ADAM17 regulates CXCR2 surface levels in circulating neutrophils and their infiltration into sites of inflammation.
Keywords: inflammation, neutrophil, chemokines
Abstract
The chemokine receptor CXCR2 is expressed at high levels on circulating neutrophils and is critical for directing their migration to sites of inflammation. CXCR2 surface levels are rapidly modulated by 2 mechanisms—cell internalization and recycling upon ligand binding—and by a metalloprotease activity following overt neutrophil activation by nonligand stimuli. The latter process has only been described in human neutrophils, and essentially, nothing is known about its functional relevance and the specific protease involved. We show that targeting ADAM17 in mouse and human neutrophils blocks CXCR2 down-regulation induced by nonligand stimuli but not by chemokine ligands. This was determined by use of a selective ADAM17 inhibitor, an ADAM17 function-blocking antibody, and ADAM17 gene-targeted mice. CXCR2 is known to undergo a marked down-regulation during various inflammatory disorders, and this is associated with impaired neutrophil recruitment.

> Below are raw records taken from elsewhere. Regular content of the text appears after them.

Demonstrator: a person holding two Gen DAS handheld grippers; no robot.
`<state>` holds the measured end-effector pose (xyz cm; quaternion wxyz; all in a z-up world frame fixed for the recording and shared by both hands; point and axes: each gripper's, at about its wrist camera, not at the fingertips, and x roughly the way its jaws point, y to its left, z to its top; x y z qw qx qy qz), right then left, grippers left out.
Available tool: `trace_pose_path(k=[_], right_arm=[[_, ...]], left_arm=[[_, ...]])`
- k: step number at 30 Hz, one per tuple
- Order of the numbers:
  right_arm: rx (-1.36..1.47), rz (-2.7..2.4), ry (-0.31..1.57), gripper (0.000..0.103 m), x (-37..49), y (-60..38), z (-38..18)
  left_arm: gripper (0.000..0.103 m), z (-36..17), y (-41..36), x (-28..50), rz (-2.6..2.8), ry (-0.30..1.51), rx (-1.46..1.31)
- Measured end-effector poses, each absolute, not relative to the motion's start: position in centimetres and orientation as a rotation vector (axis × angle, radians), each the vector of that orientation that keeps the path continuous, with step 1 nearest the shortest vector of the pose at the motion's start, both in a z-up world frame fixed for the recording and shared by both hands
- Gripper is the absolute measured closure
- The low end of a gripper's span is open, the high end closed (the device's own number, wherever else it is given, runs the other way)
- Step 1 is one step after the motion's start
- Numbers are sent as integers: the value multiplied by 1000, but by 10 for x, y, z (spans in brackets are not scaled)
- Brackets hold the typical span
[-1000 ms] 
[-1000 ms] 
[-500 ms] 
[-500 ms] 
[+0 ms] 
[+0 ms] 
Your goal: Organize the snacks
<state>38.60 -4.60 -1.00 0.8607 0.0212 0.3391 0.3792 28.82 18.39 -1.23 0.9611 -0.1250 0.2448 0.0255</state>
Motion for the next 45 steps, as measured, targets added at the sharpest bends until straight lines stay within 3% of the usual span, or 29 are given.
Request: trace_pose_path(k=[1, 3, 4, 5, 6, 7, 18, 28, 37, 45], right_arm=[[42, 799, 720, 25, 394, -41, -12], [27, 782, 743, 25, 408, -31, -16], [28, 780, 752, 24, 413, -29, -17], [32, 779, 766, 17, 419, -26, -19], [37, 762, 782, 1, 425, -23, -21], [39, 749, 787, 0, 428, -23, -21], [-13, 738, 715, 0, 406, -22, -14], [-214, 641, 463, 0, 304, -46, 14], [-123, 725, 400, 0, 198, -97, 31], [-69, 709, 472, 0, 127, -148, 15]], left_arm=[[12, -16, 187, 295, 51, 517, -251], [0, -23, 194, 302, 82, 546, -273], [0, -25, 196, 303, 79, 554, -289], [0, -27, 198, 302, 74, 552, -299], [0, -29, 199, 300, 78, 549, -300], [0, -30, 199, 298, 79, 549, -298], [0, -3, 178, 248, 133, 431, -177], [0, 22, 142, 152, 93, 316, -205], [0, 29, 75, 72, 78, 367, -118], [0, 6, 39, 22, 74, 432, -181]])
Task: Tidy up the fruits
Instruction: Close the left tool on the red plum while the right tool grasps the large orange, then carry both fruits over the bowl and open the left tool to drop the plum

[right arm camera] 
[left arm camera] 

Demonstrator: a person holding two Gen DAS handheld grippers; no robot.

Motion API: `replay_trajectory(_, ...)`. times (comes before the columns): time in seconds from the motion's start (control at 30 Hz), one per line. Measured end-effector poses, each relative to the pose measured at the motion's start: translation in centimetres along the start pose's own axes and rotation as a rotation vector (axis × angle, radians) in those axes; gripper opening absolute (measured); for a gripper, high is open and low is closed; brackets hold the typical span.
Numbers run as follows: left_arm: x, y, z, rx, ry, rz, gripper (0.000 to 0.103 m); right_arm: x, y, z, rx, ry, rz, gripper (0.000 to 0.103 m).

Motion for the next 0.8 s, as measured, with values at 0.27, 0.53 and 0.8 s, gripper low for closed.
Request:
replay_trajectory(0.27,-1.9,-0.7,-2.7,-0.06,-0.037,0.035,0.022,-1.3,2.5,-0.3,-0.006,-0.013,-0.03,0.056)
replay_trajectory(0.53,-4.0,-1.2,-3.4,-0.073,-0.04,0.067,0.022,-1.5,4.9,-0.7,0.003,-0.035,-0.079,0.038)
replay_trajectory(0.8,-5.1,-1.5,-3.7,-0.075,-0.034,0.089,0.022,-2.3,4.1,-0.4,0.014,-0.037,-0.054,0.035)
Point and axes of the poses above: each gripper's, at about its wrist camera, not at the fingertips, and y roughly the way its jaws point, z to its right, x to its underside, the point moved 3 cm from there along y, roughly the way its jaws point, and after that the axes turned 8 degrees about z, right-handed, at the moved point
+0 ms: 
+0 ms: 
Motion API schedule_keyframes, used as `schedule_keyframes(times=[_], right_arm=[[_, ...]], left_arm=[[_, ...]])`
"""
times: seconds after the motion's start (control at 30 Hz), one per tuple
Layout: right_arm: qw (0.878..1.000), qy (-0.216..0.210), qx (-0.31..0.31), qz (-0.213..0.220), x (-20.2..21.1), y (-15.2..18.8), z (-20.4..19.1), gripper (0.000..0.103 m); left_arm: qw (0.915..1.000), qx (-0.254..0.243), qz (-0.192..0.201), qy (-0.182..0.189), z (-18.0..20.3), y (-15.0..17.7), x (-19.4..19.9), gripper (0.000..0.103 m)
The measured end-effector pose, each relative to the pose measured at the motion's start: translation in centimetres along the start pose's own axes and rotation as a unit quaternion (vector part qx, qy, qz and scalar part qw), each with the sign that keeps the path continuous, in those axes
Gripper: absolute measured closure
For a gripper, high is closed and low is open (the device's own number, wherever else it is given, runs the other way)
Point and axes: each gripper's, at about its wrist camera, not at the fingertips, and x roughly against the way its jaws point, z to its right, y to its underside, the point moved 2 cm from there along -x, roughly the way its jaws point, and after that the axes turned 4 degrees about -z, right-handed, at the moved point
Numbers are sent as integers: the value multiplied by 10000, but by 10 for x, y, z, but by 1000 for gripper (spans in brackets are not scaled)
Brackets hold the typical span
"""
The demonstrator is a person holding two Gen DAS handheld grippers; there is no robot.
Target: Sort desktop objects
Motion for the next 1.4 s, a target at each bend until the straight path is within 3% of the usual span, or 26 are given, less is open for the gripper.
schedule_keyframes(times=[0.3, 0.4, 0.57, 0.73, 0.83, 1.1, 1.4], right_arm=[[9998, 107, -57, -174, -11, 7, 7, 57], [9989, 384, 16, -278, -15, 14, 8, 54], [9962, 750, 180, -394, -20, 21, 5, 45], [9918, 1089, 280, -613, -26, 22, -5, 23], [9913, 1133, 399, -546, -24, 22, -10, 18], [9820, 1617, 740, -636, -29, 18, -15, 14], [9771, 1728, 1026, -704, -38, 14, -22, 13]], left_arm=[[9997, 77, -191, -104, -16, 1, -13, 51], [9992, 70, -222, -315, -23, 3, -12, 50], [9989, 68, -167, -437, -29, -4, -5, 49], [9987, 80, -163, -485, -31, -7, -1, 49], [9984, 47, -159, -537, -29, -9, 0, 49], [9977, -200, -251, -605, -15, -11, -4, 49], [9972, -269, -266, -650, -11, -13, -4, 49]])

We show that blocking ADAM17 activity reduced CXCR2 down-regulation on circulating neutrophils and enhanced their recruitment during acute inflammation, which was reversed by a CXCR2 inhibitor. Taken together, our findings demonstrate that unlike CXCR2 internalization, ADAM17 induction down-regulates the receptor in an irreversible manner and may serve as a master switch in controlling CXCR2 function, but may also contribute to neutrophil dysfunction during excessive inflammation.
Introduction
Neutrophils are the most abundant leukocyte population in the blood of humans and are the first to infiltrate sites of acute inflammation during bacterial infection [1, 2]. The migration of circulating neutrophils across the vascular endothelium at sites of inflammation is heavily dependent on host-derived CXC chemokines containing the tripeptide ELR. The primary receptors of these chemokines expressed by human neutrophils are CXCR1, which binds to CXCL6 and CXCL8, and CXCR2, which binds to CXCL1–3 and CXCL5–8 [3]. CXCR2, in particular, has been examined extensively in various animal models and in the clinic, as reviewed by Stadtmann and Zarbock [4]. CXCR2 in mouse neutrophils is very similar to human CXCR2 and binds to the chemokines KC, MIP-2, and LIX, functional homologs of the human ELR CXC chemokines [3, 5, 6]. CXCR1 expression has been reported in mice as well [7, 8], but whether this receptor is a functional analog of human CXCR1 is expressed by circulating neutrophils, and its physiologic ligand(s) are not well understood at this time.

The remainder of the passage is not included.